_Task requirements_
Begin at the line below that has "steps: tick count" and stop after the line that has "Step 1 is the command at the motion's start". Please restate only those lines, word for word.

── Supplied records

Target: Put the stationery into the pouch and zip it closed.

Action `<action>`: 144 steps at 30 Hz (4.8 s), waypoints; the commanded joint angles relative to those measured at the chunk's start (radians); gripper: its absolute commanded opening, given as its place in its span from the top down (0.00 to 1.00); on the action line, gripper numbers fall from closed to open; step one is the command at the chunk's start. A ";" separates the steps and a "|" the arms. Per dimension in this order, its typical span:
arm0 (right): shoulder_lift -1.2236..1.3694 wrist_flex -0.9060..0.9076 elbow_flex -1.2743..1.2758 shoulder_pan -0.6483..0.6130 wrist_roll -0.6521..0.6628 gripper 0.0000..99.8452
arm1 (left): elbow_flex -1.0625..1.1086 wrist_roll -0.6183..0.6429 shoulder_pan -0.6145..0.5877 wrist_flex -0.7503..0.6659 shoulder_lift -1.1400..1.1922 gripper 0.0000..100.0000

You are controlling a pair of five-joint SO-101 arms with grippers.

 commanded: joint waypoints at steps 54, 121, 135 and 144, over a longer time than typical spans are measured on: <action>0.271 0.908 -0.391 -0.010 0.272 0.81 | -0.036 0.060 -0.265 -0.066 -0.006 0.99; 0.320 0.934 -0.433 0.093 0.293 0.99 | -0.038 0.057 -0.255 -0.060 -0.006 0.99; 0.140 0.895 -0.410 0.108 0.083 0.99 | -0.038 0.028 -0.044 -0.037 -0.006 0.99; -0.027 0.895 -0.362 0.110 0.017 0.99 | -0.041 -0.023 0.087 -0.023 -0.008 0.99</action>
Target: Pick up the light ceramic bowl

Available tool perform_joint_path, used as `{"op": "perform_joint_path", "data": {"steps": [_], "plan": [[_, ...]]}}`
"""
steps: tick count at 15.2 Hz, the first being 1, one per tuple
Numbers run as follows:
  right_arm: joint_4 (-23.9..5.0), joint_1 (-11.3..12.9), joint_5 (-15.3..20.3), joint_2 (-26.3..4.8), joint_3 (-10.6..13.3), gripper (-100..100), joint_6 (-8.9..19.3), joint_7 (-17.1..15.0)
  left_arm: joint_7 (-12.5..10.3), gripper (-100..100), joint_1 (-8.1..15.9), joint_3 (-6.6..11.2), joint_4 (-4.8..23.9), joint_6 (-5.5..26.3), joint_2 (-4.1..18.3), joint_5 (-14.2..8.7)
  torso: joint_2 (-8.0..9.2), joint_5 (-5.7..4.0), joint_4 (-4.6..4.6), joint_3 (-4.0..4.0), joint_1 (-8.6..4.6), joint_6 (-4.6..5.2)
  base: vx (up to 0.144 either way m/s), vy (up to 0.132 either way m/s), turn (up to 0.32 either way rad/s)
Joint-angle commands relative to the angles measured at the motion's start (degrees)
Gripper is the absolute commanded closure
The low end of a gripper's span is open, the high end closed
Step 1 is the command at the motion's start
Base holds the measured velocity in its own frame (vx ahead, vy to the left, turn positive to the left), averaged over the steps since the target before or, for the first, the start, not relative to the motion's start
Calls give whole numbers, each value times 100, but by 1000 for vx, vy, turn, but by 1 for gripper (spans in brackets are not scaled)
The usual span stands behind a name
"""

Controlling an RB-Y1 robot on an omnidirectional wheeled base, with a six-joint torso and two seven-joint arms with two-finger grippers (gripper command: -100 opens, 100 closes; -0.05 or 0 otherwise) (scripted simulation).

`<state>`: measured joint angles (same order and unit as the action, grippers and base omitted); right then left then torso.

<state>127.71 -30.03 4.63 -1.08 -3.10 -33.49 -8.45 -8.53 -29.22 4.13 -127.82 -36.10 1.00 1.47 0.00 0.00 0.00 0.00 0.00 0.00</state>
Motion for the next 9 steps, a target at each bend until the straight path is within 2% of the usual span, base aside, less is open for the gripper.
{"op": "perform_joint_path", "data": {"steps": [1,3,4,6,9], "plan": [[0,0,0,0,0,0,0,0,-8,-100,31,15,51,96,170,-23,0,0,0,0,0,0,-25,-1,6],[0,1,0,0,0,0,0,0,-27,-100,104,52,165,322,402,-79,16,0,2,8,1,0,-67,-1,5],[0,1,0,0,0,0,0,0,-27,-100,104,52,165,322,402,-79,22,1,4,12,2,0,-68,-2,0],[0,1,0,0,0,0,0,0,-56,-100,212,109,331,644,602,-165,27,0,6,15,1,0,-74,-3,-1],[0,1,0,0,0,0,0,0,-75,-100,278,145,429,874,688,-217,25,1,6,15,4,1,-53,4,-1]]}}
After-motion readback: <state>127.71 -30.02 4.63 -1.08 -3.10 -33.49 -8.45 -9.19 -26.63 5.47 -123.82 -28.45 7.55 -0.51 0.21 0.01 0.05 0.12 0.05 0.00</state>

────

_Exercise answer_
steps: tick count at 15.2 Hz, the first being 1, one per tuple
Numbers run as follows:
  right_arm: joint_4 (-23.9..5.0), joint_1 (-11.3..12.9), joint_5 (-15.3..20.3), joint_2 (-26.3..4.8), joint_3 (-10.6..13.3), gripper (-100..100), joint_6 (-8.9..19.3), joint_7 (-17.1..15.0)
  left_arm: joint_7 (-12.5..10.3), gripper (-100..100), joint_1 (-8.1..15.9), joint_3 (-6.6..11.2), joint_4 (-4.8..23.9), joint_6 (-5.5..26.3), joint_2 (-4.1..18.3), joint_5 (-14.2..8.7)
  torso: joint_2 (-8.0..9.2), joint_5 (-5.7..4.0), joint_4 (-4.6..4.6), joint_3 (-4.0..4.0), joint_1 (-8.6..4.6), joint_6 (-4.6..5.2)
  base: vx (up to 0.144 either way m/s), vy (up to 0.132 either way m/s), turn (up to 0.32 either way rad/s)
Joint-angle commands relative to the angles measured at the motion's start (degrees)
Gripper is the absolute commanded closure
The low end of a gripper's span is open, the high end closed
Step 1 is the command at the motion's start

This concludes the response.